Certa, pois a aplicação da manta deve respeitar a temperatura indicada pelo fabricante, e a faixa acima de 5 °C aparece como orientação usual para evitar problemas de aderência.
- B)A aplicação da manta asfáltica com chama de maçarico a GLP deve ser iniciada pelo lado mais baixo da superfície, para que as emendas obedeçam ao sentido de escoamento, sendo que as sobreposições devem ser de, no mínimo, 5 cm, ou de acordo com o fabricante.
Errada, porque a execução com maçarico e as sobreposições não podem ser tratadas por uma regra genérica de 5 cm, devendo seguir o sistema, o projeto e as instruções do fabricante.
- C)O substrato onde será executada a imprimação deve estar limpo; coeso; seco; sem imperfeições; e, resíduos, possuindo declividade nas áreas horizontais de, no mínimo, 1% em direção aos coletores de água, sendo que, para calhas e áreas internas, é permitido o mínimo de 0,5% de declividade.
Certa, pois o substrato deve estar limpo, coeso, seco e com declividade mínima para escoamento, em conformidade com as exigências usuais de execução da impermeabilização.
- D)Após a aplicação das mantas, é recomendado promover a sua proteção quanto aos raios ultravioletas, exceto para mantas auto-protegidas, e a proteção mecânica. Nas áreas horizontais, a proteção mecânica, armada ou não, deve ser executada sobre camada separadora e/ou drenante, nos locais onde exista possibilidade de agressão mecânica.

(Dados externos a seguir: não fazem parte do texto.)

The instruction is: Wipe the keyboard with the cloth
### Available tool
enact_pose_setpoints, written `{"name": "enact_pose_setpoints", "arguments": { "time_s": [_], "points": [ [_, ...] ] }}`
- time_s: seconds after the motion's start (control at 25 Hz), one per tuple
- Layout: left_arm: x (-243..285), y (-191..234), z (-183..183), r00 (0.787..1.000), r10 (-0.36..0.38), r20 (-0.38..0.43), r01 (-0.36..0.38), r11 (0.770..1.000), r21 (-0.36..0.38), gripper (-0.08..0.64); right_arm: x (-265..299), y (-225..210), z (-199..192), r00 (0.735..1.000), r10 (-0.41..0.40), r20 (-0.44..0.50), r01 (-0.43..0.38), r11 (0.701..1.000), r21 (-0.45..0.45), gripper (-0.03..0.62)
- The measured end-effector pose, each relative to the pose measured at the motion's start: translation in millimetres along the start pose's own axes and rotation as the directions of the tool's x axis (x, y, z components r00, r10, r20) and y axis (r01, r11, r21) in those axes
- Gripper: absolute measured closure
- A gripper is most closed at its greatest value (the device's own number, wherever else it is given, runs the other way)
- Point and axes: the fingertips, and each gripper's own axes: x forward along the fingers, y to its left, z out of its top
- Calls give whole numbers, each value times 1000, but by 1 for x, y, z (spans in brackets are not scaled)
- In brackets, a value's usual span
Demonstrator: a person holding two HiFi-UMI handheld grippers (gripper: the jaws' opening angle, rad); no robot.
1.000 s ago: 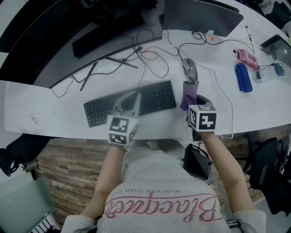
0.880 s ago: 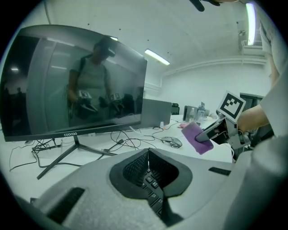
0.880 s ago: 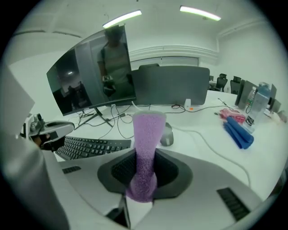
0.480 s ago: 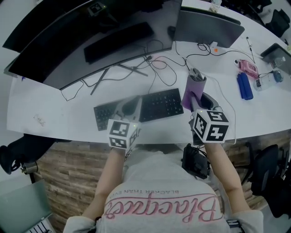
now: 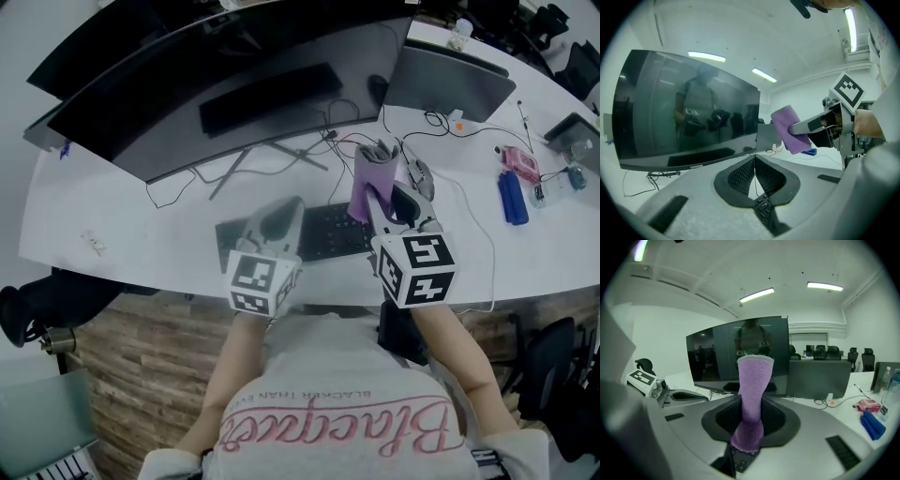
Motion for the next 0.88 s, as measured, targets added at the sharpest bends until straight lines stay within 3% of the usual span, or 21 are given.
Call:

Certa, pois a manta deve receber proteção contra radiação UV e proteção mecânica quando houver necessidade, especialmente em áreas horizontais com risco de agressão.
Gabarito: B
Impermeabilização é daqueles temas que parecem simples até a primeira infiltração aparecer no teto do cliente. Em sistemas flexíveis com manta asfáltica e primer de emulsão asfáltica, o sucesso depende de preparo do substrato, declividade correta, execução das sobreposições e proteção da manta depois da aplicação. A lógica é sempre a mesma: a água procura qualquer falha, então a obra precisa estar “mais esperta” do que ela. Antes de receber o primer e a manta, a base deve estar limpa, seca, coesa e sem imperfeições relevantes. Além disso, nas áreas horizontais, a norma de execução exige caimento mínimo para conduzir a água aos coletores, evitando empoçamentos. Depois da manta, entra a proteção contra raios UV, exceto nas auto-protegidas, e também a proteção mecânica quando houver risco de agressão à impermeabilização. A alternativa B é a incorreta porque traz uma orientação genérica de execução da manta com chama e fixa sobreposição mínima de 5 cm como se fosse regra universal. Na prática, a execução deve seguir o sistema especificado, o projeto e principalmente o manual do fabricante, conforme a ABNT NBR 9574 e a ABNT NBR 9575, e as dimensões de sobreposição podem variar conforme o tipo de manta e o método de aplicação. Ou seja, a frase simplifica demais e acaba escapando do parâmetro técnico exigido. Por isso, a banca cobra exatamente esse cuidado: em impermeabilização, “quase certo” costuma ser erro. A questão mistura orientações verdadeiras com uma afirmação que parece plausível, mas não se sustenta como regra técnica geral.